# Exercise objective
A copy of the listing below is needed, exact in every line and without images.

# The data
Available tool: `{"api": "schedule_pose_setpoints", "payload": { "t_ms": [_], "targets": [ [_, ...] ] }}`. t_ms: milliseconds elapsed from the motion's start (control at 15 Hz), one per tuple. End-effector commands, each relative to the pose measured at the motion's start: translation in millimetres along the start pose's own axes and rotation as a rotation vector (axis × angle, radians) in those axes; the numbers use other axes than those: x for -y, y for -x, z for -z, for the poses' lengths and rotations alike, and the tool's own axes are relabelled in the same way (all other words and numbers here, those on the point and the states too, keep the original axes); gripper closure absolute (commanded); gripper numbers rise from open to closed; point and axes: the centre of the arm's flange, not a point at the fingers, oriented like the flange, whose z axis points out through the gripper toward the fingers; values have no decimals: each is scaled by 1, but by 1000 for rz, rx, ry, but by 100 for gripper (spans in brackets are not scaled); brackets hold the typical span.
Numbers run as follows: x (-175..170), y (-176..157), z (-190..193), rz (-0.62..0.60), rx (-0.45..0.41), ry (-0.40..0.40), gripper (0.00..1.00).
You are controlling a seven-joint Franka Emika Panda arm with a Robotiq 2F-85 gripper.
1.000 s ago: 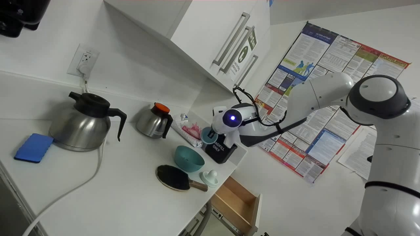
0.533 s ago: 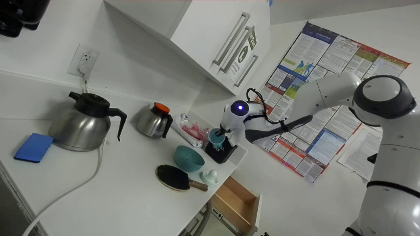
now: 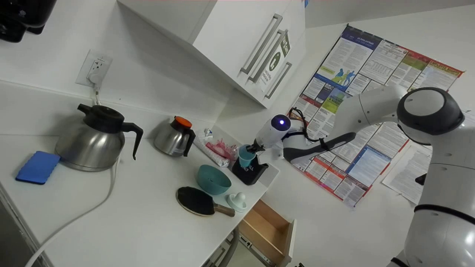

# Answer to this problem
Available tool: `{"api": "schedule_pose_setpoints", "payload": { "t_ms": [_], "targets": [ [_, ...] ] }}`. t_ms: milliseconds elapsed from the motion's start (control at 15 Hz), one per tuple. End-effector commands, each relative to the pose measured at the motion's start: translation in millimetres along the start pose's own axes and rotation as a rotation vector (axis × angle, radians) in those axes; the numbers use other axes than those: x for -y, y for -x, z for -z, for the poses' lengths and rotations alike, and the tool's own axes are relabelled in the same way (all other words and numbers here, those on the point and the states too, keep the original axes); gripper closure absolute (commanded); gripper numbers rise from open to closed; point and axes: the centre of the arm's flange, not a point at the fingers, oriented like the flange, whose z axis points out through the gripper toward the fingers; values have no decimals: each is scaled by 1, but by 1000 for rz, rx, ry, but by 100 for gripper (spans in brackets are not scaled); brackets hold the typical span.
Numbers run as follows: x (-175..170), y (-176..157), z (-190..193), rz (-0.62..0.60), rx (-0.45..0.41), ry (-0.40..0.40), gripper (0.00..1.00).
You are controlling a seven-joint Franka Emika Panda arm with a Robotiq 2F-85 gripper.
1.000 s ago: 
0.533 s ago: 
now: 

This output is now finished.